The Warriors novel series is written by Erin Hunter. Due to the large number of characters present in the novel series, this list is divided by Clan.

Characters listed under a specific arc may still play a significant role in other arcs.

Overview

Naming conventions 
In the Warriors universe, the characters in the five warrior Clans (ThunderClan, RiverClan, WindClan, ShadowClan, and SkyClan) have names composed of two parts. Each cat's name has a prefix (Blue, Bramble, Tall, etc.) which generally stays constant throughout their life. The name's suffix varies through the character's lifespan and position within the Clan, with the bestowing of the new name being a component of the ceremonies marking these role changes. As a kitten, the character's name ends with "-kit" (Bluekit, Bramblekit, Tallkit, etc.). Upon becoming an apprentice (a warrior or medicine cat in training), "-paw" replaces "-kit" at the end of the character's name (Bluepaw, Bramblepaw, Tallpaw, etc.). When the character completes their apprenticeship and is promoted to a full warrior or medicine cat, the suffix to their name is then changed to one chosen by the Clan leader or medicine cat (Bluefur, Brambleclaw, Talltail, etc.). If a cat becomes a Clan leader, they are granted the suffix "-star" at the end of their name (Bluestar, Bramblestar, Tallstar, etc.). If a leader commits a crime, they may be deemed unworthy of their name, stripped of the "-star" suffix, and return to using their warrior name. A cat may also have their name changed in a special ceremony.
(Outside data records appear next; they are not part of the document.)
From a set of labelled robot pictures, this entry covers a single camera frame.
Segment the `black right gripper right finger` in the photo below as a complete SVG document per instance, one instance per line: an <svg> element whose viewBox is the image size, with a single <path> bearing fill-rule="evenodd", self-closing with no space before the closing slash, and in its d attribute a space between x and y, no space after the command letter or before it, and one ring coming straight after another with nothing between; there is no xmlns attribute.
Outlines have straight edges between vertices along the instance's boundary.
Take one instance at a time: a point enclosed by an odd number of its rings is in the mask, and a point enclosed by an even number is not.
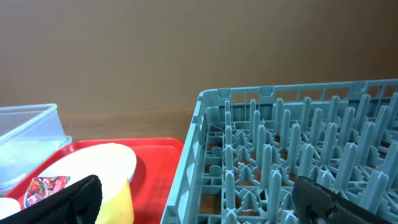
<svg viewBox="0 0 398 224"><path fill-rule="evenodd" d="M292 200L300 224L391 224L304 176L297 177Z"/></svg>

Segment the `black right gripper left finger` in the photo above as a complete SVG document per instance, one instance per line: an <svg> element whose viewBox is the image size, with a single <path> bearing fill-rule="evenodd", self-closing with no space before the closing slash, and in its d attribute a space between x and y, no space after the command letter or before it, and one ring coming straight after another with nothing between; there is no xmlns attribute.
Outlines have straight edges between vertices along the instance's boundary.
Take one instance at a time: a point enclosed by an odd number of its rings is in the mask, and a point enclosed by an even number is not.
<svg viewBox="0 0 398 224"><path fill-rule="evenodd" d="M1 224L95 224L102 201L101 181L89 175L1 220Z"/></svg>

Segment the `yellow plastic cup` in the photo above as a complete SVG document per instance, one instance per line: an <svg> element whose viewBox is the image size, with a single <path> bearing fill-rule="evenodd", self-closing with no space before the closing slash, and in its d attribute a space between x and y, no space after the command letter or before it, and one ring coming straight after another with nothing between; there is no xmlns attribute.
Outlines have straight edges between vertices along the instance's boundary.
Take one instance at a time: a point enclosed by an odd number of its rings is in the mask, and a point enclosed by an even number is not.
<svg viewBox="0 0 398 224"><path fill-rule="evenodd" d="M113 187L110 198L103 197L95 224L133 224L134 209L128 180Z"/></svg>

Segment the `red snack wrapper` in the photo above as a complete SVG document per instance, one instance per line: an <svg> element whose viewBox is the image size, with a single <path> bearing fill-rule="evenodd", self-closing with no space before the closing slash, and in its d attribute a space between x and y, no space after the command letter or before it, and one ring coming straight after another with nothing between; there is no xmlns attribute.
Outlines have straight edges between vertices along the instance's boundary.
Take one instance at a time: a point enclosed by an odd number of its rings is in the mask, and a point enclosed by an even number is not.
<svg viewBox="0 0 398 224"><path fill-rule="evenodd" d="M31 180L25 195L24 207L27 208L37 202L64 189L70 181L70 176L35 177Z"/></svg>

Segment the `light blue plate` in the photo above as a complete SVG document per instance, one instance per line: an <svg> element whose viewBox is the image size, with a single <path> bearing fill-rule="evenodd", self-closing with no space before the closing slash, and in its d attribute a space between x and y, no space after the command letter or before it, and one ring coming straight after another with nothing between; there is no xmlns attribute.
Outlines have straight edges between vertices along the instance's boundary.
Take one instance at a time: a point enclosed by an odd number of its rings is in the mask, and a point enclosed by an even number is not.
<svg viewBox="0 0 398 224"><path fill-rule="evenodd" d="M134 177L137 157L125 145L116 143L98 144L77 150L51 164L39 177L69 176L67 186L85 178L97 175L102 184L105 203L114 197L119 189Z"/></svg>

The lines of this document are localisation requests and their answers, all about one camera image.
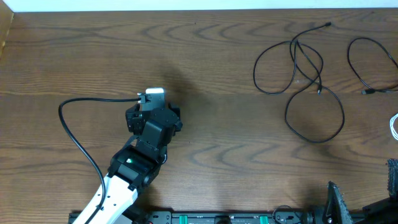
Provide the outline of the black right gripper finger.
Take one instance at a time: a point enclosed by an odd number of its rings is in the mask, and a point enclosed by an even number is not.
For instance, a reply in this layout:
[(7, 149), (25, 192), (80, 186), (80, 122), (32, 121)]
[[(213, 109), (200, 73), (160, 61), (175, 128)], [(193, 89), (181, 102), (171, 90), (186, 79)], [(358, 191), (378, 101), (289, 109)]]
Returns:
[(388, 166), (388, 183), (387, 189), (390, 198), (397, 198), (397, 159), (389, 159)]
[(327, 224), (353, 224), (353, 219), (349, 214), (343, 196), (338, 186), (332, 181), (328, 183), (328, 197), (323, 212), (323, 222)]

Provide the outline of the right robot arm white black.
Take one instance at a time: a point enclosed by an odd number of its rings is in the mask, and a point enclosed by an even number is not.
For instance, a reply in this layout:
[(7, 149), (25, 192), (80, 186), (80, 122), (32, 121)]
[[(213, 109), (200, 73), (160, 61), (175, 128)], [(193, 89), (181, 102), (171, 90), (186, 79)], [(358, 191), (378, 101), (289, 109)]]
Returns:
[(328, 183), (328, 197), (324, 207), (316, 207), (301, 217), (304, 224), (313, 223), (397, 223), (397, 160), (389, 159), (388, 166), (388, 198), (363, 207), (361, 213), (351, 214), (347, 209), (338, 186)]

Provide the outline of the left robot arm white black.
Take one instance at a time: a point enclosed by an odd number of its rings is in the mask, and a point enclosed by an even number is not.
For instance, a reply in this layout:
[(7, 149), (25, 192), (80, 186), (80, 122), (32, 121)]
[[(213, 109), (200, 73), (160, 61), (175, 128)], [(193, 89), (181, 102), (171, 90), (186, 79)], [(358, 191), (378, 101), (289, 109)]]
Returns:
[(97, 190), (75, 223), (114, 223), (157, 177), (167, 145), (182, 128), (180, 108), (173, 103), (136, 104), (126, 110), (126, 121), (133, 135), (111, 159), (106, 191)]

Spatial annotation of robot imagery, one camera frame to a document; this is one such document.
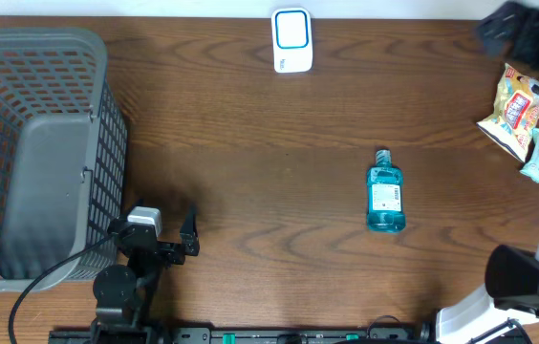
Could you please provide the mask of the white snack bag red label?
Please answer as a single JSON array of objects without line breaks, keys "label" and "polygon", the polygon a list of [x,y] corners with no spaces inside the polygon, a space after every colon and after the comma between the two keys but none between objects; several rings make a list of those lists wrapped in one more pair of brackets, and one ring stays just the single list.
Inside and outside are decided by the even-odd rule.
[{"label": "white snack bag red label", "polygon": [[519,162],[524,162],[539,120],[539,80],[511,65],[497,84],[493,113],[476,126]]}]

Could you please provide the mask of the blue mouthwash bottle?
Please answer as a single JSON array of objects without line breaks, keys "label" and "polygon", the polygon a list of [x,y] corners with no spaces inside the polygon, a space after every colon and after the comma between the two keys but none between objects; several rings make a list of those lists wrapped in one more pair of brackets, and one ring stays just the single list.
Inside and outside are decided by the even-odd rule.
[{"label": "blue mouthwash bottle", "polygon": [[366,175],[368,189],[367,227],[372,231],[399,233],[406,227],[403,212],[402,171],[392,164],[391,152],[376,152],[376,164]]}]

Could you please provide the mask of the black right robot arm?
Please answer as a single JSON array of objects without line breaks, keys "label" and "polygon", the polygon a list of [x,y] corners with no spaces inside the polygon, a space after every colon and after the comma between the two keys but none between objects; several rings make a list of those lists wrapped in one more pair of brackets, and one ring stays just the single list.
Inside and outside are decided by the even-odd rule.
[{"label": "black right robot arm", "polygon": [[[476,34],[488,54],[502,54],[539,71],[539,9],[507,1],[480,21]],[[437,313],[439,343],[488,343],[539,322],[539,247],[496,247],[485,282],[458,304]]]}]

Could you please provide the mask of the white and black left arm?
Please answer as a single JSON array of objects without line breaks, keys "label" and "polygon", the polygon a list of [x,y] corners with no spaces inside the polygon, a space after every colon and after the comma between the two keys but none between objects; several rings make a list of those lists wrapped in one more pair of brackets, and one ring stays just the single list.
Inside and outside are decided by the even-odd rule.
[{"label": "white and black left arm", "polygon": [[161,212],[135,206],[108,226],[107,233],[127,263],[103,269],[95,278],[96,319],[90,328],[92,344],[169,343],[169,331],[148,314],[162,273],[182,265],[200,251],[197,209],[189,208],[177,243],[160,240]]}]
This naming convention does not hold for non-Clan characters. For example, in The Tribe of Rushing Water, a cat's name is said to be the first memorable thing their mother sees after giving birth (such as "Brook Where Small Fish Swim" or "Night of No Stars"). They are often referred to by only the first word of their name. These names remain unchanged throughout a Tribe cat's life, with one exception: if a Tribe cat becomes Teller of the Pointed Stones (a position akin to a Clan leader and medicine cat combined), their name becomes Teller of the Pointed Stones or Stoneteller.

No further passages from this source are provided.